Task details ▸
Return every line of the data exactly as it appears.
..............................
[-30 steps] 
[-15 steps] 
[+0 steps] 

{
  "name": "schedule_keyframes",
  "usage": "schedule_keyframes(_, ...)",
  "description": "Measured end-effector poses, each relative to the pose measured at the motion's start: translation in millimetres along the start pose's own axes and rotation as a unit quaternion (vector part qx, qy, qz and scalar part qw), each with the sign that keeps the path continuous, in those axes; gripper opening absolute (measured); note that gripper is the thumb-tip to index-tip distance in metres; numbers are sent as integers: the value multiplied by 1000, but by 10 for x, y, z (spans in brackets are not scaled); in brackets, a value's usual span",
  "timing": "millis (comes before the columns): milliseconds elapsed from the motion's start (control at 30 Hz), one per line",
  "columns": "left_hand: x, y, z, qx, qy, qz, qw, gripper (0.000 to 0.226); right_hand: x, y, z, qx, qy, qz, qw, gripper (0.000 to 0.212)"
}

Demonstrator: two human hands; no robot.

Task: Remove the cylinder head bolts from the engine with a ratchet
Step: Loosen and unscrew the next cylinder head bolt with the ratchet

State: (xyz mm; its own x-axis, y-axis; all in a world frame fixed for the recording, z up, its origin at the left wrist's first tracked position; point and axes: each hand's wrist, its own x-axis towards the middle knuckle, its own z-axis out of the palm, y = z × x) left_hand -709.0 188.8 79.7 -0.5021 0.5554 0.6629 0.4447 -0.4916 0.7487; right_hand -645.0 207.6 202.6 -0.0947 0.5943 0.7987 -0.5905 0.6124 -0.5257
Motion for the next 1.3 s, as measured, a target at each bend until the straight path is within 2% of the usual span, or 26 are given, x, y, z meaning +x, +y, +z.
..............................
Task output ▸
[-30 steps] 
[-15 steps] 
[+0 steps] 

{
  "name": "schedule_keyframes",
  "usage": "schedule_keyframes(_, ...)",
  "description": "Measured end-effector poses, each relative to the pose measured at the motion's start: translation in millimetres along the start pose's own axes and rotation as a unit quaternion (vector part qx, qy, qz and scalar part qw), each with the sign that keeps the path continuous, in those axes; gripper opening absolute (measured); note that gripper is the thumb-tip to index-tip distance in metres; numbers are sent as integers: the value multiplied by 1000, but by 10 for x, y, z (spans in brackets are not scaled); in brackets, a value's usual span",
  "timing": "millis (comes before the columns): milliseconds elapsed from the motion's start (control at 30 Hz), one per line",
  "columns": "left_hand: x, y, z, qx, qy, qz, qw, gripper (0.000 to 0.226); right_hand: x, y, z, qx, qy, qz, qw, gripper (0.000 to 0.212)"
}

Demonstrator: two human hands; no robot.

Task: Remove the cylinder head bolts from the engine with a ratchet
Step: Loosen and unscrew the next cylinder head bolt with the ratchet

State: (xyz mm; its own x-axis, y-axis; all in a world frame fixed for the recording, z up, its origin at the left wrist's first tracked position; point and axes: each hand's wrist, its own x-axis towards the middle knuckle, its own z-axis out of the palm, y = z × x) left_hand -709.0 188.8 79.7 -0.5021 0.5554 0.6629 0.4447 -0.4916 0.7487; right_hand -645.0 207.6 202.6 -0.0947 0.5943 0.7987 -0.5905 0.6124 -0.5257
Motion for the next 1.3 s, as measured, a target at each bend until the straight path is within 2% of the usual span, or 26 are given, x, y, z meaning +x, +y, +z.

That is the complete output.